- _Problem to solve_
For this exercise, output the entries below exactly from the line that holds "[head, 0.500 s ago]" to the line that holds "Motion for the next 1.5", both ends included. No pictures belong in the copy.
(Records for the task begins)
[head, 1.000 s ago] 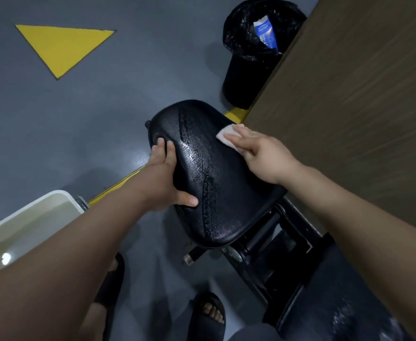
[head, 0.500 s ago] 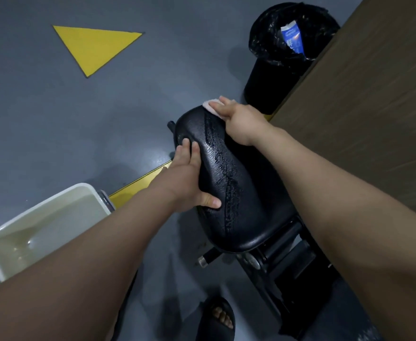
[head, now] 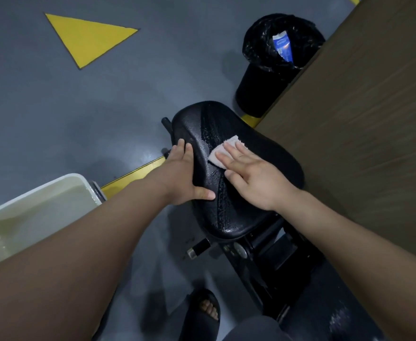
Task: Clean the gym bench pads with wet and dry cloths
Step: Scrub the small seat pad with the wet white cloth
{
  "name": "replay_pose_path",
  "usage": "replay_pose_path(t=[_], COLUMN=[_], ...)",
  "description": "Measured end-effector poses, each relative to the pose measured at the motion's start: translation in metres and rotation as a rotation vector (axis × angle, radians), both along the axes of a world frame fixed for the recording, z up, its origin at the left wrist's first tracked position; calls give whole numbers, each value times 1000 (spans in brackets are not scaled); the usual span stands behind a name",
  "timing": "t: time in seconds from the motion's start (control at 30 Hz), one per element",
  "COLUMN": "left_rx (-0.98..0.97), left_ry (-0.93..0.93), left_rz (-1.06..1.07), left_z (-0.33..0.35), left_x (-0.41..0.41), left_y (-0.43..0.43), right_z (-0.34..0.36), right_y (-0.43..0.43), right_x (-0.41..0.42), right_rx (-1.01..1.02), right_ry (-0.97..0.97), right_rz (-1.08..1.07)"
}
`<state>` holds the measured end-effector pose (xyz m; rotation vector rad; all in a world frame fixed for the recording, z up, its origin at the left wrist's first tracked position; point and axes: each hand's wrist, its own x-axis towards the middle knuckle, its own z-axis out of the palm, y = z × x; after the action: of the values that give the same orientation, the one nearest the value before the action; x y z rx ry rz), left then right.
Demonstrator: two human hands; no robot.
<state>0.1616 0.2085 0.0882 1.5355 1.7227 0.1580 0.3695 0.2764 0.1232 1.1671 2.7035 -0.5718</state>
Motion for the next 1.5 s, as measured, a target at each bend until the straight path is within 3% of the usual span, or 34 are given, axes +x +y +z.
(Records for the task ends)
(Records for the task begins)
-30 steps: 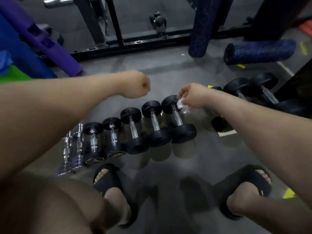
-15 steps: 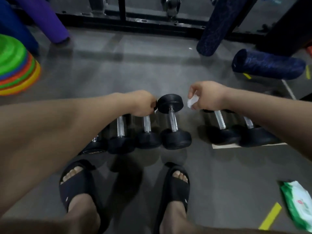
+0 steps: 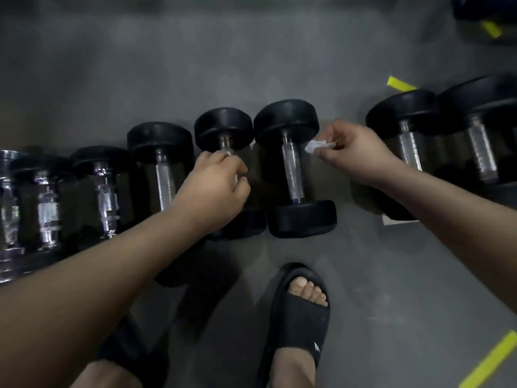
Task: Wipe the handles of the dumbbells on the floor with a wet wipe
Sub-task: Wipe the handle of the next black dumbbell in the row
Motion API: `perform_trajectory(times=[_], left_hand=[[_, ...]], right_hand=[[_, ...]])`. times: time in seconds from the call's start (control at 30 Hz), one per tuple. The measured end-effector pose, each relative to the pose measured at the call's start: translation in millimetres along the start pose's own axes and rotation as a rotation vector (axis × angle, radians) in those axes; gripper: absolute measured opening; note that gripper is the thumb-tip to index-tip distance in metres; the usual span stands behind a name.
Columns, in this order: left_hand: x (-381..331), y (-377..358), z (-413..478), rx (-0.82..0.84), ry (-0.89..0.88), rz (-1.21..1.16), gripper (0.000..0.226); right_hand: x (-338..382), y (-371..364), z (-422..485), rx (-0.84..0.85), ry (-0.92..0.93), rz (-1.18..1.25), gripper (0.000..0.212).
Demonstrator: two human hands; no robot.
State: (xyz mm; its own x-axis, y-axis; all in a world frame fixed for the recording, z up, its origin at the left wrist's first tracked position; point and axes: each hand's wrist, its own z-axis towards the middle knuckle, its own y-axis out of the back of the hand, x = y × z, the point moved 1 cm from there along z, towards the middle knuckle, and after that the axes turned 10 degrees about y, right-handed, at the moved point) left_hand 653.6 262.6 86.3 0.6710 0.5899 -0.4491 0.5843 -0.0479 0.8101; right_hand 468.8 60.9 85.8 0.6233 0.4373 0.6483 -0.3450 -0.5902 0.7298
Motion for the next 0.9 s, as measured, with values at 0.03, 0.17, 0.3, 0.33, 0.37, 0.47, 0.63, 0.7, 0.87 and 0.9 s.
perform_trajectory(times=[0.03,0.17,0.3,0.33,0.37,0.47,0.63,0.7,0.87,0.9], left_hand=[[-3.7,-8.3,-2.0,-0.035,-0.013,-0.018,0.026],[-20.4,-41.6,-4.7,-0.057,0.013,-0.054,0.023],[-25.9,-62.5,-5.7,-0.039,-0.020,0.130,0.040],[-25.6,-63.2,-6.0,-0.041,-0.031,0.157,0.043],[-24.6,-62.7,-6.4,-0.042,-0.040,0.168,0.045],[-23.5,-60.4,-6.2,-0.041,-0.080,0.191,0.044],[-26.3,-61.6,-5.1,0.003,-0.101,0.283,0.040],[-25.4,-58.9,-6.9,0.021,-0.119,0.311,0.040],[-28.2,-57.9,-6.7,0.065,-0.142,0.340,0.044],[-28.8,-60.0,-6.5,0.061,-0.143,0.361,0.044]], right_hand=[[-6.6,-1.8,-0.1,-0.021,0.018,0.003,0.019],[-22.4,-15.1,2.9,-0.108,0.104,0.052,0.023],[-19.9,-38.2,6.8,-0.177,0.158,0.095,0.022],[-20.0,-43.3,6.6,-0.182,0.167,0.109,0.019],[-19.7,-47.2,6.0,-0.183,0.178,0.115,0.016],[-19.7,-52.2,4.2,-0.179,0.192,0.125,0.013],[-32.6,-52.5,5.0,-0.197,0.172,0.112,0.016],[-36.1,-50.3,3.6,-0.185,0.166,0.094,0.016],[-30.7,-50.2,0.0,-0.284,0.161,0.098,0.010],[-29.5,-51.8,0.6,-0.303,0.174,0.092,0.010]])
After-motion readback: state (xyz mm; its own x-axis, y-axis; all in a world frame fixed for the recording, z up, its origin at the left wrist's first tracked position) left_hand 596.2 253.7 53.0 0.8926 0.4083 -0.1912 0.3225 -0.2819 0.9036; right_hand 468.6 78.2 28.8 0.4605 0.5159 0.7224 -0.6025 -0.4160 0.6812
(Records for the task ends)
- _Your solution_
[head, 0.500 s ago] 
[head, now] 
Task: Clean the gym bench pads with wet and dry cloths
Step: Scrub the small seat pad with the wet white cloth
{
  "name": "replay_pose_path",
  "usage": "replay_pose_path(t=[_], COLUMN=[_], ...)",
  "description": "Measured end-effector poses, each relative to the pose measured at the motion's start: translation in metres and rotation as a rotation vector (axis × angle, radians), both along the axes of a world frame fixed for the recording, z up, its origin at the left wrist's first tracked position; calls give whole numbers, each value times 1000 (spans in brackets are not scaled); the usual span stands behind a name",
  "timing": "t: time in seconds from the motion's start (control at 30 Hz), one per element",
  "COLUMN": "left_rx (-0.98..0.97), left_ry (-0.93..0.93), left_rz (-1.06..1.07), left_z (-0.33..0.35), left_x (-0.41..0.41), left_y (-0.43..0.43), right_z (-0.34..0.36), right_y (-0.43..0.43), right_x (-0.41..0.42), right_rx (-1.01..1.02), right_ry (-0.97..0.97), right_rz (-1.08..1.07)"
}
`<state>` holds the measured end-effector pose (xyz m; rotation vector rad; all in a world frame fixed for the recording, z up, its origin at the left wrist's first tracked position; point and axes: each hand's wrist, its own x-axis towards the middle knuckle, its own z-axis out of the palm, y = z × x; after the action: of the values that give the same orientation, the one nearest the value before the action; x y z rx ry rz), left then right.
Demonstrator: two human hands; no robot.
<state>0.1616 0.2085 0.0882 1.5355 1.7227 0.1580 0.3695 0.2764 0.1232 1.1671 2.7035 -0.5718</state>
Motion for the next 1.5 s, as measured, a target at each bend until the straight path is within 3% of the usual span, or 34 are given, axes +x +y +z.

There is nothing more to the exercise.